**Problem requirements:**
Answer with a single number, the count of lines in the material below that contain the word "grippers".
━━━━━━━━━━━━━━━━
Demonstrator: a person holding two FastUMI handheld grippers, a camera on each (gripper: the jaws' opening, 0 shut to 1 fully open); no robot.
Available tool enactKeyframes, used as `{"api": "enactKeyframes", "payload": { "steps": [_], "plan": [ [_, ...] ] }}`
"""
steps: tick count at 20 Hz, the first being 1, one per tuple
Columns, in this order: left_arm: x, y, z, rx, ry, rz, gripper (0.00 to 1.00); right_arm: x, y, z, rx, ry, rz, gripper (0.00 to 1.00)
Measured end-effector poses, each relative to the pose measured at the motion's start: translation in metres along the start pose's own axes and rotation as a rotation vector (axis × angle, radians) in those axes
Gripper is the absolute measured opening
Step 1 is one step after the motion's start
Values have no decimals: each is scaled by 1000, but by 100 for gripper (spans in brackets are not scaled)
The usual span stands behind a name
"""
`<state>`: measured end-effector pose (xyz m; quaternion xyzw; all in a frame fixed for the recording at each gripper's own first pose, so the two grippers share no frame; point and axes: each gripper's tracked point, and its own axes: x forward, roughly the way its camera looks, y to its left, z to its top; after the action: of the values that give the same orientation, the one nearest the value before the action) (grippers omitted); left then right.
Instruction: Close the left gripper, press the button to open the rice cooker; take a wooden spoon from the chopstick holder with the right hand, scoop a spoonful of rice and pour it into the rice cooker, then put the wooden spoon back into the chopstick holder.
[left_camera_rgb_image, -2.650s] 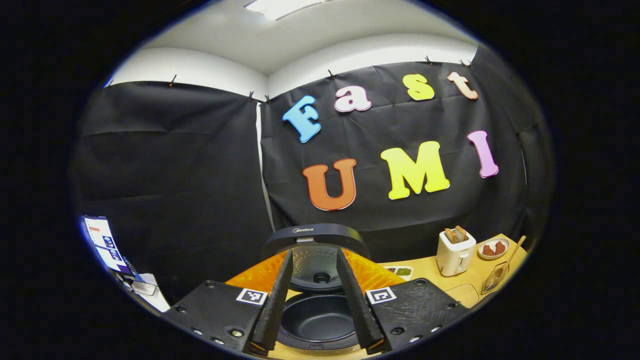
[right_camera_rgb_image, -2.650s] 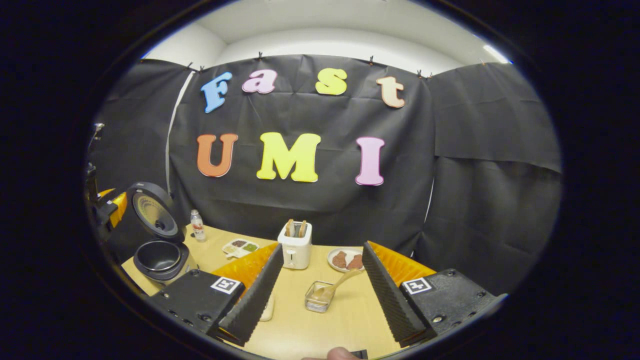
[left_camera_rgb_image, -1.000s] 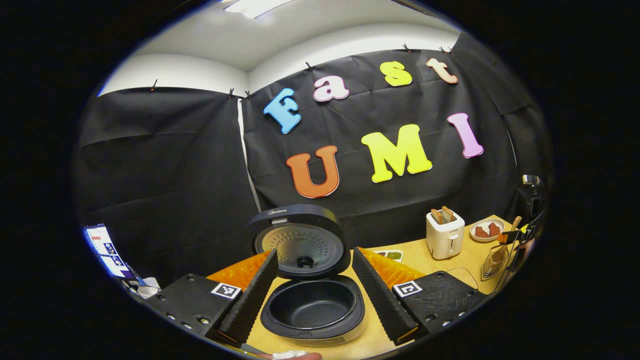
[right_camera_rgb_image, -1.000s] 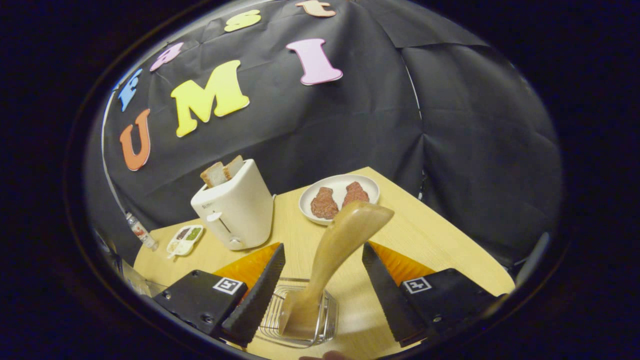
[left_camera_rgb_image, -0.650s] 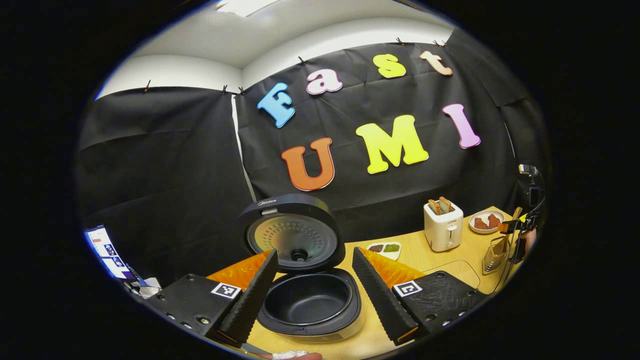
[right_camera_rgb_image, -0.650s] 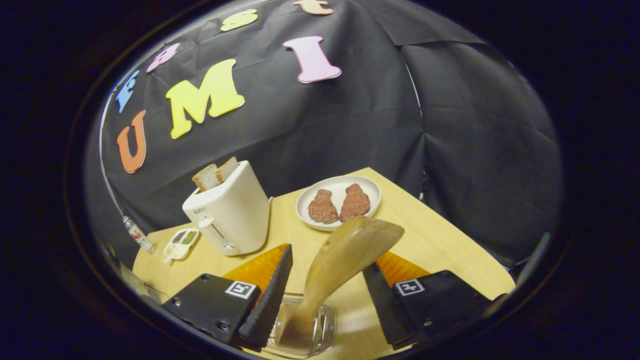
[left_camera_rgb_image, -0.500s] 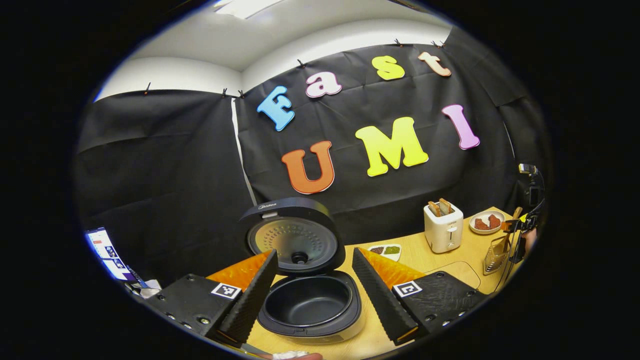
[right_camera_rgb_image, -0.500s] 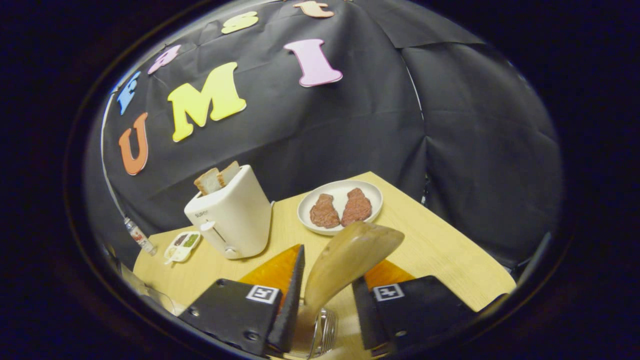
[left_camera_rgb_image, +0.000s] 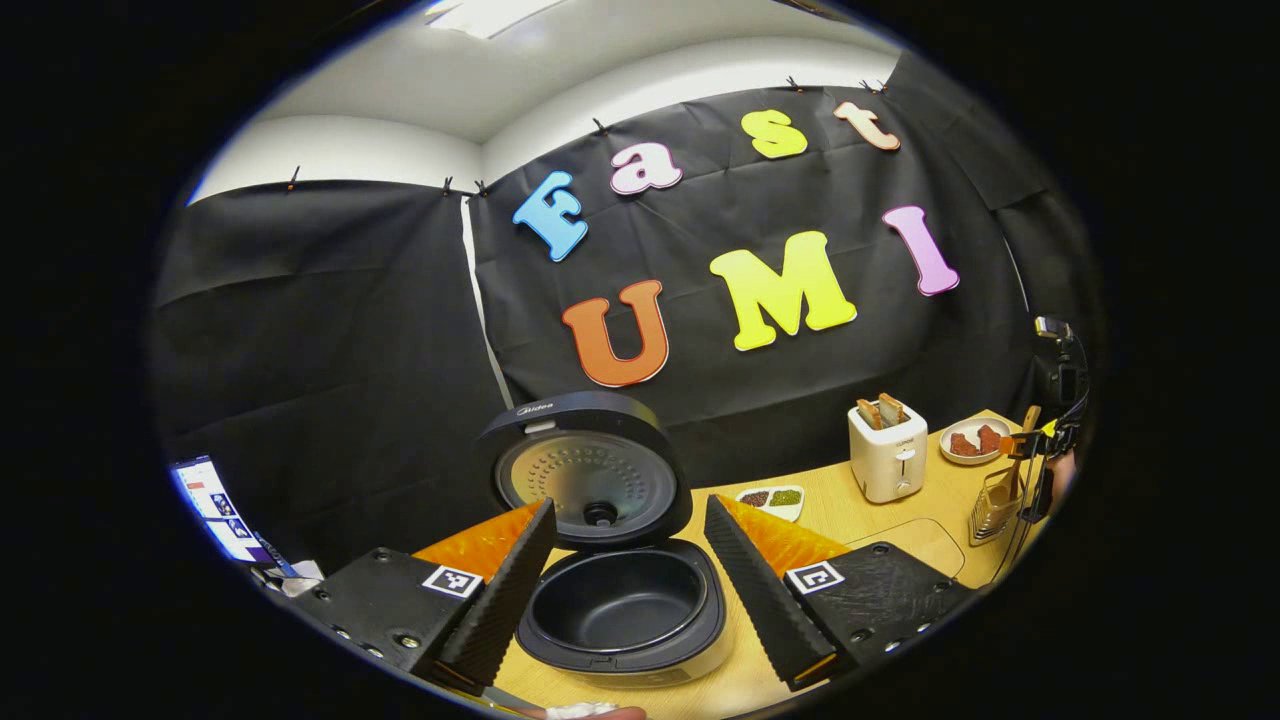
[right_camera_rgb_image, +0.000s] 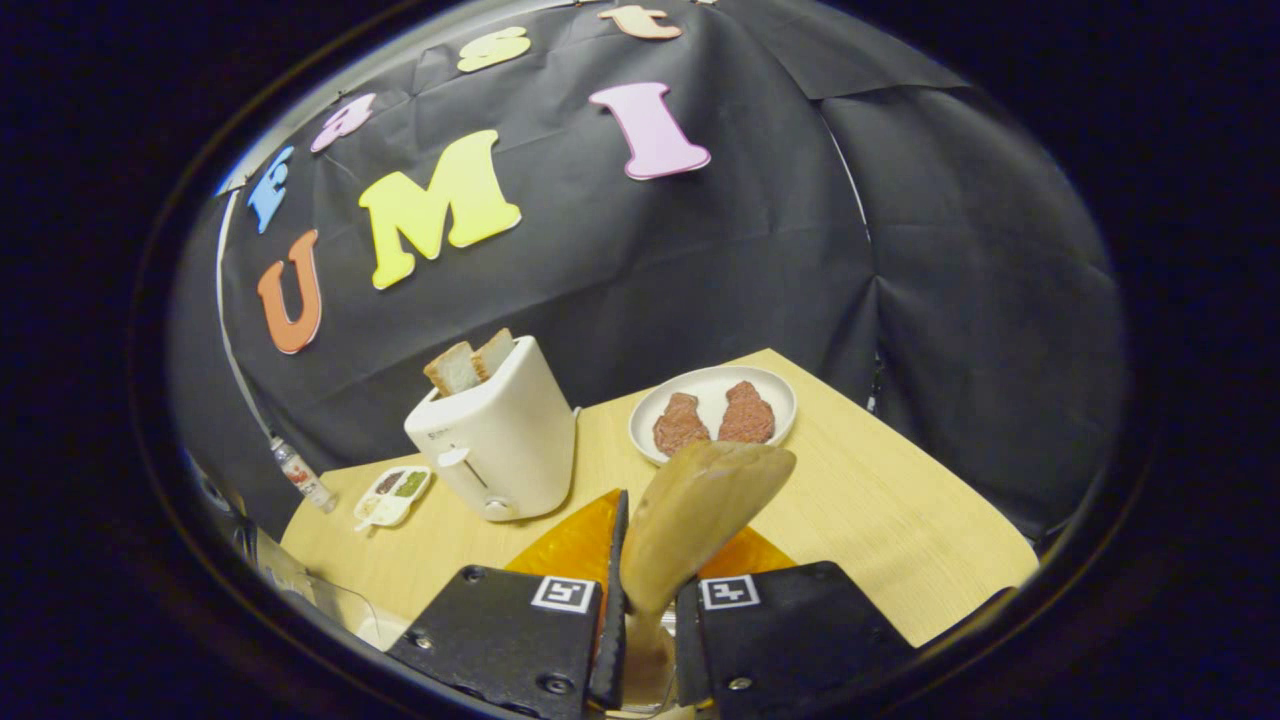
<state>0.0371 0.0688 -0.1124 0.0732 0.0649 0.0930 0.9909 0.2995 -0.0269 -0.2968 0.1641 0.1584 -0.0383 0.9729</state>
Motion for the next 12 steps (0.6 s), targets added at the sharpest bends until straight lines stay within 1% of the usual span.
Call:
{"api": "enactKeyframes", "payload": {
  "steps": [1,3,5,6,11,12],
  "plan": [
    [0,-1,-2,-4,3,-6,95,-4,1,0,4,-7,-7,25],
    [-1,3,-2,-12,4,1,95,-10,6,10,8,-34,4,24],
    [-2,9,-2,-14,-2,10,95,-23,11,21,-15,-69,0,24],
    [-2,12,-3,-17,-2,13,95,-28,16,30,-37,-87,13,24],
    [-4,22,-9,-42,3,25,95,-68,45,77,-196,-211,-2,24],
    [-4,24,-11,-52,6,25,95,-76,51,86,-223,-227,5,19]
  ]
}}
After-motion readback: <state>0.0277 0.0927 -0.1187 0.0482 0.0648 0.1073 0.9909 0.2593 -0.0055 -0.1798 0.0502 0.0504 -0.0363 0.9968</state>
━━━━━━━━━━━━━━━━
**Solved problem:**
2